8
Ile w stanie jestem jeszcze walczyć? Ile siły będę miała by się nie poddać. On... On jest taki niezdecydowany. Widzę to w nim. Mówi, że już nie chce, że juz nie potrafi, że już mu nie zależy. Ale za chwilę pisze jak mu jest ciężko, że nie chce mnie więcej ranić. Zatacza jedno wielkie koło. Mói, że chce mu się płakać jak myśli o tym, jak mnie zranił. Więc pokazuje, że jednak jemu zależy na mnie. Więc w takim razie dlaczego mnie odtrąca?
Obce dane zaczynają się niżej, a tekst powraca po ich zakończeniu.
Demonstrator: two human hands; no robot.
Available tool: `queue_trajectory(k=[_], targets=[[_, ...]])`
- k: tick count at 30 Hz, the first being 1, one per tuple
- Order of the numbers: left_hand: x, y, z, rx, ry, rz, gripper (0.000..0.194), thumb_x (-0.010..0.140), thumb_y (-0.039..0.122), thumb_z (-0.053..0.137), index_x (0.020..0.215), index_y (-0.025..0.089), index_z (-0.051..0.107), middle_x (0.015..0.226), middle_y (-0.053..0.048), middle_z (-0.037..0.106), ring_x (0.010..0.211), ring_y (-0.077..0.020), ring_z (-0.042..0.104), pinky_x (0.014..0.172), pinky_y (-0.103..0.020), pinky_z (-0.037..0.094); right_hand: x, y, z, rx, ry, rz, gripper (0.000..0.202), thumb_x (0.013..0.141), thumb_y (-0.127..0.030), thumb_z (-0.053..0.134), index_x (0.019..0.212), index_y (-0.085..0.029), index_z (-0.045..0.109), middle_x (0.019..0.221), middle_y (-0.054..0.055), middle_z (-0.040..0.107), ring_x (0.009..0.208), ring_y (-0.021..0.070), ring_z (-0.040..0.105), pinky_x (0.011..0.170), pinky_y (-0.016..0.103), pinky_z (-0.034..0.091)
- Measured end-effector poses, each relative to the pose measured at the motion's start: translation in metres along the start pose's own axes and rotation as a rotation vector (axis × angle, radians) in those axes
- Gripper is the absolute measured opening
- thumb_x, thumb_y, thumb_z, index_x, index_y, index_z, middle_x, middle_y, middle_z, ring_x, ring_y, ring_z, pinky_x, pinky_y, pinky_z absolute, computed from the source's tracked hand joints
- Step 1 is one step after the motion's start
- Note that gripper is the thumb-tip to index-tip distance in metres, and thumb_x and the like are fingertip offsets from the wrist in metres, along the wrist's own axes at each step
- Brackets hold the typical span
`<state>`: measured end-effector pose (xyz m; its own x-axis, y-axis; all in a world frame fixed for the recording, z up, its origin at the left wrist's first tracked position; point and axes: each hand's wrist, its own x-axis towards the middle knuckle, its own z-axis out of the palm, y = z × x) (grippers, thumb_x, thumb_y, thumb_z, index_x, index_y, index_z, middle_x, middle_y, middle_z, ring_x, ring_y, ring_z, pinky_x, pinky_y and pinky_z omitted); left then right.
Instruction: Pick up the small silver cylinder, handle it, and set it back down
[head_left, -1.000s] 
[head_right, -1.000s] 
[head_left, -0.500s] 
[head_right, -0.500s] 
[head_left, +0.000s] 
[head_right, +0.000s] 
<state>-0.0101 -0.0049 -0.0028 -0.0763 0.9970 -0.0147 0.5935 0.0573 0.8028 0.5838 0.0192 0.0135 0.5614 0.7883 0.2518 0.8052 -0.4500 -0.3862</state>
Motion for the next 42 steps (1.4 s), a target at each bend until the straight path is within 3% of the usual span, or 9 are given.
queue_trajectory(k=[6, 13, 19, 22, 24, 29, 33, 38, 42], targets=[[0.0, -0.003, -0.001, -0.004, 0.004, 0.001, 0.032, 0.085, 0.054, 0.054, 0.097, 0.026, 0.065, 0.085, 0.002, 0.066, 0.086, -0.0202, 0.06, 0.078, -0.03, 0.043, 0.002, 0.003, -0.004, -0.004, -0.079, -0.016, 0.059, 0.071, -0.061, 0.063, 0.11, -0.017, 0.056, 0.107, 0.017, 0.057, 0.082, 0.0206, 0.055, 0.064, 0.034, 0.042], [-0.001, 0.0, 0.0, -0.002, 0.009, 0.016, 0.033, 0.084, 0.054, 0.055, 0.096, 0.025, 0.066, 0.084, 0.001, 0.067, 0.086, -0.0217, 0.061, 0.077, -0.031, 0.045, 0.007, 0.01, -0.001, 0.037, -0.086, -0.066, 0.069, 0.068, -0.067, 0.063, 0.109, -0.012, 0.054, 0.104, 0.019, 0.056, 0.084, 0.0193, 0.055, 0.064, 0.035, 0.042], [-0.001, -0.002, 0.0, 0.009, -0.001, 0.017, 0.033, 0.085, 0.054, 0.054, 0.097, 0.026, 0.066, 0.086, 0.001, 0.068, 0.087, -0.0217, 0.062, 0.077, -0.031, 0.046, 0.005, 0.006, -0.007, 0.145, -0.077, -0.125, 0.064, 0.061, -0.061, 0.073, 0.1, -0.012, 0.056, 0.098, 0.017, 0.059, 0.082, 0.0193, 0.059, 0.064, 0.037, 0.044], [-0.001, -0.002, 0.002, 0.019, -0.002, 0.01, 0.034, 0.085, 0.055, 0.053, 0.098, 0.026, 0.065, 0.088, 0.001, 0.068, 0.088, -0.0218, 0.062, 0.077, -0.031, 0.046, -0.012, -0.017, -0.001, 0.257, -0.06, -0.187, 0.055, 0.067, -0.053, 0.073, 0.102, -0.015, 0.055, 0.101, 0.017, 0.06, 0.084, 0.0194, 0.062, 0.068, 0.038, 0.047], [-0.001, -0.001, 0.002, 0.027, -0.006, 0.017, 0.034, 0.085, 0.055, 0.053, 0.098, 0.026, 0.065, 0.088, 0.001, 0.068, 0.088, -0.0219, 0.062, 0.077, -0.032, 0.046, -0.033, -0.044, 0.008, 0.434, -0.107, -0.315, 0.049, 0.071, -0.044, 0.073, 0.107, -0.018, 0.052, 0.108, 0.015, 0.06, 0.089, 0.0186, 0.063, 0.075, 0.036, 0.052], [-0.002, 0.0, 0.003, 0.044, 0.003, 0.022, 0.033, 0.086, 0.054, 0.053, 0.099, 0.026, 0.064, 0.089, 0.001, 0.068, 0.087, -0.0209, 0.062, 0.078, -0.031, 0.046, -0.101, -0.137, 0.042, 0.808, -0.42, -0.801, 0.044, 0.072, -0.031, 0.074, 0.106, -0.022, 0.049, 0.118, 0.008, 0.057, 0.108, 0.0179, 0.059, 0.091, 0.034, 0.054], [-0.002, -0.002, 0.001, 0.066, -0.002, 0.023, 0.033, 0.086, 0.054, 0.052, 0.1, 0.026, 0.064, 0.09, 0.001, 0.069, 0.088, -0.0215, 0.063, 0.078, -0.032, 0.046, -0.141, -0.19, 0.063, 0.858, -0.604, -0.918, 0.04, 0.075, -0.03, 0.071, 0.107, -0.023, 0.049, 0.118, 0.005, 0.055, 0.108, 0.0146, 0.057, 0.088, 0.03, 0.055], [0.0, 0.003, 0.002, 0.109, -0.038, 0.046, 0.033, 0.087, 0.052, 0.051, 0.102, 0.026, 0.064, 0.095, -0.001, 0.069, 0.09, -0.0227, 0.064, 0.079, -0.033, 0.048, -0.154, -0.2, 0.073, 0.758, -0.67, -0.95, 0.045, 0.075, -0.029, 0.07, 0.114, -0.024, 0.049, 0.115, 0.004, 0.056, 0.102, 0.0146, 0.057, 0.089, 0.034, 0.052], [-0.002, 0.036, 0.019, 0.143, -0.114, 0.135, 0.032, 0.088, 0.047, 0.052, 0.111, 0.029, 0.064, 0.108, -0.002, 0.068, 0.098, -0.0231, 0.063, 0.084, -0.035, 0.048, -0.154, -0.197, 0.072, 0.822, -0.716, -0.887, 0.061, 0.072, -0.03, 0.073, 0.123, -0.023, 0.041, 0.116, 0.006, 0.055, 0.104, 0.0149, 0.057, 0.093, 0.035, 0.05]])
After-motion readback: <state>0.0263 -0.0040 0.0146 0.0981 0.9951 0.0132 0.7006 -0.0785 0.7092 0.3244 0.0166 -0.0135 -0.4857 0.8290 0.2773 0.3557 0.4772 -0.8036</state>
Godzina 3 w nocy. Włączyłam komputer. Słoneczko na gg zapaliło się na żółto. Myślałam, że śpi, że go nie ma. Ale minęła minuta i napisał:
.on
02:59:12
czemu nie śpisz
02:59:12
?
Ja
02:59:32
nie moge
02:59:34
a Ty?
.on
02:59:40
nie mogę
.on
03:05:13
gdzie byłas cały wieczór?
Ja
03:05:35
w domu
Więc zauważył, że mnie nie ma. Dlaczego nie mógł spać. O czym myślał? Skoro się męczył z tym wszystkim, to dlaczego nie pokona siebie i nie zostanie ze mną? Po co pisał w nocy. Mógł udawać, że go nie ma... A jednak napisał...
.on
03:23:36
nie jest mi łątwo
03:23:42
uwierz...
Ja
03:23:49
to czemu to robisz?
03:26:54
czemu nie pozwalasz mi do siebie zadzwonić, porozmawiać, czemu nie możesz przyjechać przytulić, czemu nie moge czekać na Ciebie gdy będziesz w holandii...
03:27:05
czemu mnie odpychasz?
.on
03:27:29
bo nie chcę Cię już więcej ranić
Ja
03:27:48
tylko w taki sposób mnie ranisz
.on
03:28:55
myślisz że targnełą byś gdybym Ci za dwa miesiące jeszcze raz to powiedział?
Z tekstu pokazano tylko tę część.